> [What to produce] Return the listing that follows, word for word.

↓

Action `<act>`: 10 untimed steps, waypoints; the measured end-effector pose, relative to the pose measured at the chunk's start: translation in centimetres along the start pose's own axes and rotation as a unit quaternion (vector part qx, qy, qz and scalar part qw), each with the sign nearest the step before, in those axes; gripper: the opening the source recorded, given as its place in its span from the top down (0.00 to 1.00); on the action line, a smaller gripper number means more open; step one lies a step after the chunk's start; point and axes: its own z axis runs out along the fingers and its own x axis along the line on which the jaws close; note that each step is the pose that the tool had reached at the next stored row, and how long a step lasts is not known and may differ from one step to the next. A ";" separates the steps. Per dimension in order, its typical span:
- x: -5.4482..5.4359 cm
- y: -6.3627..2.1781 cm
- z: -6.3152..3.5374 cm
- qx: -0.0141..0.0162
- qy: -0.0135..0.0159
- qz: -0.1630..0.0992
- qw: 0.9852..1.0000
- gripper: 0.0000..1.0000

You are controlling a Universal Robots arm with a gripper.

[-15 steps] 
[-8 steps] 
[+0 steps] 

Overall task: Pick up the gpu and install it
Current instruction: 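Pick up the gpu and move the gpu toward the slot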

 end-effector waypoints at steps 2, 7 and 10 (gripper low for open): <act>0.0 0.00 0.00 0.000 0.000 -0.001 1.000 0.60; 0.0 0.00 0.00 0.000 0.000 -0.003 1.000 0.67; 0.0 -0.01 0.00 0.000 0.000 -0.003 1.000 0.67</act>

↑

> [Solution to this task]
Action `<act>`: 10 untimed steps, waypoints; the measured end-effector pose, relative to the pose measured at the chunk's start: translation in centimetres along the start pose's own axes and rotation as a unit quaternion (vector part qx, qy, qz and scalar part qw), each with the sign nearest the step before, in those axes; gripper: the opening the source recorded, given as its place in its span from the top down (0.00 to 1.00); on the action line, a smaller gripper number means more open; step one lies a step after the chunk's start; point and axes: its own z axis runs out along the fingers and its own x axis along the line on which the jaws close; note that each step is the pose that the tool had reached at the next stored row, and how long a step lasts is not known and may differ from one step to the next. A ";" separates the steps. Per dimension in order, its typical span:
- x: -5.4482..5.4359 cm
- y: -6.3627..2.1781 cm
- z: -6.3152..3.5374 cm
- qx: -0.0141..0.0162
- qy: -0.0135..0.0159
- qz: -0.1630..0.0992
- qw: 0.9852..1.0000
- gripper: 0.0000..1.0000

You are controlling a Universal Robots arm with a gripper.

[-15 steps] 
[-8 steps] 
[+0 steps] 

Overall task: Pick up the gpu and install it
Current instruction: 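Pick up the gpu and move the gpu toward the slot
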
 end-effector waypoints at steps 2, 7 and 10 (gripper low for open): <act>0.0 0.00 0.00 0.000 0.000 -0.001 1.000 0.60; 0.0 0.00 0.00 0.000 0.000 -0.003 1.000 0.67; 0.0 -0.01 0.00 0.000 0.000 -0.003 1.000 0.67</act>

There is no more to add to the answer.